上記チェックリストで気になる症状などがある場合には、歯科医院でご相談ください。

歯周病の進行過程

  • 【歯肉炎】
     歯肉溝に歯垢が溜まると、歯肉に炎症が起こり、赤く腫れます。 歯磨きの際に出血することがあります。
  • 【歯周炎・軽度】
     歯肉の炎症が進み、歯と歯肉の境目が壊れて隙間が深くなり、歯周ポケットが形成されます。この隙間に歯垢が侵入すると、歯根の先に向かって破壊が進行します。歯垢や歯石が歯周ポケットに溜まります。
  • 【歯周炎・中度】
     炎症が根先に向かって進み、歯根膜や歯槽骨が破壊され、歯がぐらつき始めます。

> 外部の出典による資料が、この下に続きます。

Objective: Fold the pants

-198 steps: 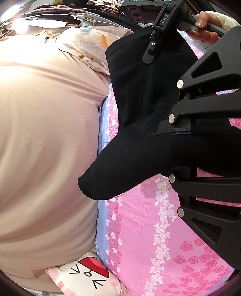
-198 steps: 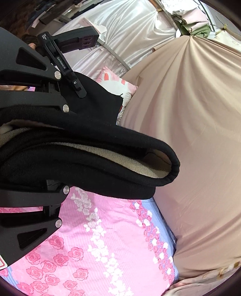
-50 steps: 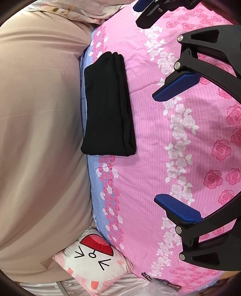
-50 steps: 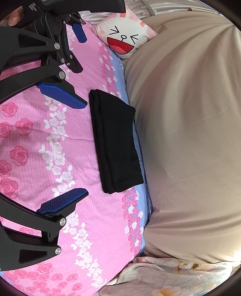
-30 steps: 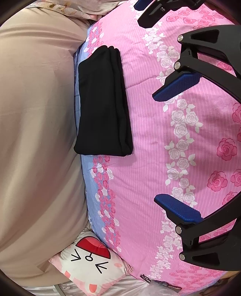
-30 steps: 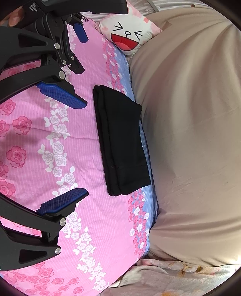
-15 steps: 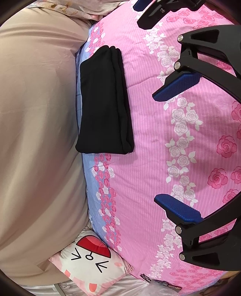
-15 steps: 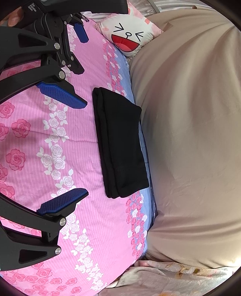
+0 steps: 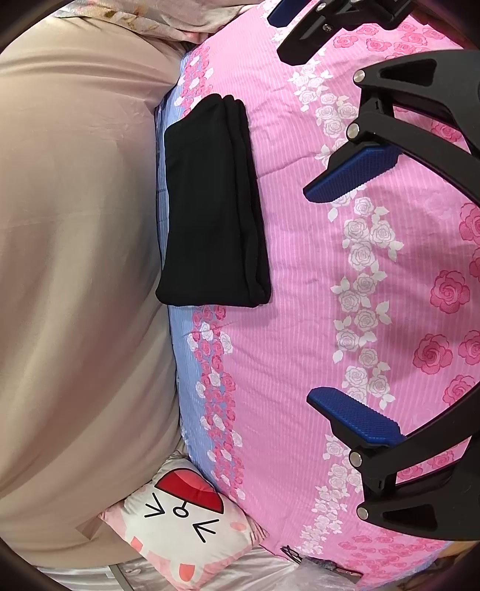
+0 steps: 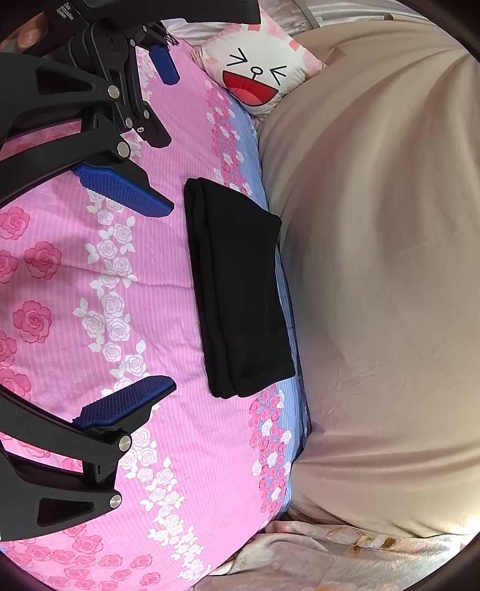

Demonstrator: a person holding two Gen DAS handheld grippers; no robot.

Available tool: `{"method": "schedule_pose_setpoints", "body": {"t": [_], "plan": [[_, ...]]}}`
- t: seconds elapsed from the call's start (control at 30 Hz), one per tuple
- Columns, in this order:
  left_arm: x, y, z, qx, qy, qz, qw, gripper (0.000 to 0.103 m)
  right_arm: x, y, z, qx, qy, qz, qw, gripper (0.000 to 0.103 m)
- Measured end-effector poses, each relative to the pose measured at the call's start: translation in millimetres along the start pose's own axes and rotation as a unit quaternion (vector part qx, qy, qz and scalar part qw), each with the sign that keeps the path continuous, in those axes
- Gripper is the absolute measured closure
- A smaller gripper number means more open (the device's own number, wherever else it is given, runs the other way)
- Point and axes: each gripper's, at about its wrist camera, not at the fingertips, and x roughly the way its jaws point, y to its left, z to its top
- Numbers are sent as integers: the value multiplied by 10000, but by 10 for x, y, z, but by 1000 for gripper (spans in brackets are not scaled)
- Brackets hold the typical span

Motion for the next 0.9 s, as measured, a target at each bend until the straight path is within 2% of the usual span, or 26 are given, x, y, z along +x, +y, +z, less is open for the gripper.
{"method": "schedule_pose_setpoints", "body": {"t": [0.17, 0.67, 0.9], "plan": [[-16, -20, 5, 52, -49, 95, 9999, 5, -1, -7, -3, 4, 0, -3, 10000, 17], [37, -7, 26, -1, 44, -176, 9998, 5, -5, -18, 1, 23, 0, -14, 10000, 17], [19, -35, 22, 38, -120, 17, 9999, 5, -9, -25, -4, 45, -6, -27, 10000, 17]]}}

歯周ポケットは更に深くなり、膿が出て口臭の原因となります。
    歯が伸びてきたように感じ、歯と歯の間の隙間が大きくなります。
  • 【歯周炎・重度】
     歯肉が赤黒く腫れ、膿が出て、強い口臭がします。
    歯槽骨の破壊が進み、歯がぐらついて、噛むと痛みがあります。
    更に悪化すると、歯は抜け落ちてしまいます。
  • (1)健康な歯ぐき
     ピンク色で引き締まっている
  • (2)歯肉炎
     歯ぐきが腫れてきた
  • (3)軽度歯周炎
     歯ぐきがすいてきた
  • (4)中等度歯周炎
     歯が長くなったように見える
  • (5)重度歯周炎
     歯がグラグラになった

コラム 「歯周病」と身体との関わり

 歯周病はお口の中だけに関係する病気ではありません。
歯周病は全身の様々な状態と関連しており、相互に影響を及ぼし合っているのです。
従って、歯周病を予防・改善するには、口腔ケアは勿論、規則正しい生活で免疫力を上げるなど、全身の健康状態を整えていくことが重要となるのです。

「歯周病」と「糖尿病」

 以前から、歯周病は糖尿病の合併症のひとつであると言われていましたが、歯周病になると糖尿病の症状が悪化するという逆の関係も、近年明らかになってきました。
また、歯周病治療で糖尿病の症状が改善されることも確認されています。

*歯周病と血糖コンロトール*
 歯周病によって作りだされる歯肉の炎症物質は、血液を介して血糖値をコントロールするインスリンの働きを妨げてしまいます。
しかし、2型糖尿病の方に関しては、歯周病の治療を行うことで、インスリン抵抗性が改善されることが確認されています。
このように、糖尿病の血糖コントロールには歯周病治療も重要なのです。

「歯周病」と「出産」

 女性ホルモンには特定の歯周病菌の増殖を促し、歯肉の炎症を悪化させる作用があることが確認されています。
その為、妊娠中は「妊娠性歯肉炎」を発症しやすいと言われています。

*歯周病と早産の確率*
 また、アメリカでの調査結果によると、歯周病の人の未熟児出産や早産の確率は、健康な人の約7倍であると報告されています。
これは歯周病による炎症物質が、血液を介して胎児や子宮の収縮などに影響する為であると考えられています。
早産の原因にはタバコやアルコール、高齢出産などがよく挙げられますが、歯周病による確率はそれらよりもはるかに高い数字となっています。
妊娠中は特に、歯周病予防に努める必要があるのです。

「歯周病」と「免疫力」

 過度なストレスや不規則な生活、喫煙などで、体の免疫力が低下すると、免疫力で歯周病菌の増殖を抑制できなくなり、歯周病の発症リスクが高まります。
また、歯周病の発症リスクには、持って生まれた免疫力の強さによる個人差もあります。
歯周病で悩んでいる家族がいる方は、体質や環境、生活習慣などが似ていることから、ご自身も歯周病を発症する可能性が高いと言えます。
歯周病菌を寄せ付けない為には、生活習慣や全身の健康にも留意する必要があります。

コラム 口臭について

口臭の種類

 口臭には大きく分けて「生理的口臭」「飲食物・嗜好品による口臭」「病的口臭」の3種類があります。

【生理的口臭】
 誰にでもある臭いで、起床直後、空腹時、緊張時など、唾液の分泌が減少し、口腔内の細菌が増殖した場合に生じます。
歯磨きをしたり、食事や水分をとったりするなど、唾液量が増加すれば口臭は弱まります。
生活習慣の改善で解消される口臭であり、治療の必要はありません。

【飲食物・嗜好品による口臭】
 ニンニク、ネギ、酒、タバコ等、飲食物や嗜好品が引き起こす口臭です。
一時的なものであり、時間の経過とともに解消されるので、治療の必要はありません。

【病的口臭】
 鼻や喉、内臓などの病気が原因で口臭が生じる場合もありますが、病的口臭の90%以上の原因は口の中にあります。
むし歯、歯周病、歯垢や歯石、舌苔(舌の表面に付く白色や淡黄色の苔状の汚れ)、唾液の減少、義歯(入れ歯)の汚れ、などが原因となります。
むし歯や歯周病の治療を行い、適切な口腔ケアを行うなど、原因となっている問題を解消することで、口臭の改善が期待できます。
口臭予防の為にも、日頃のケア(セルフケア)と歯科医院でのプロフェッショナルケアが大切です。

「舌の清掃」

 「舌苔」は舌の上皮に付着した「細菌」「新陳代謝によりはがれ落ちた口内粘膜細胞」「食物残渣(食べカス)」などからできています。
「舌苔」は、口臭の原因になりますので、舌の清掃もお口のケアに取り入れてみましょう。
歯ブラシでは硬過ぎて舌を痛めてしまう恐れがありますので、舌ケア専用のブラシやヘラ(タングスクレーパー)などを使用し、舌の奥から手前にかけて、優しく引くように清掃しましょう。

舌ブラシなどの舌クリーナーは歯科医院でも販売しています。
使用方法など詳しくは歯科衛生士にご相談ください。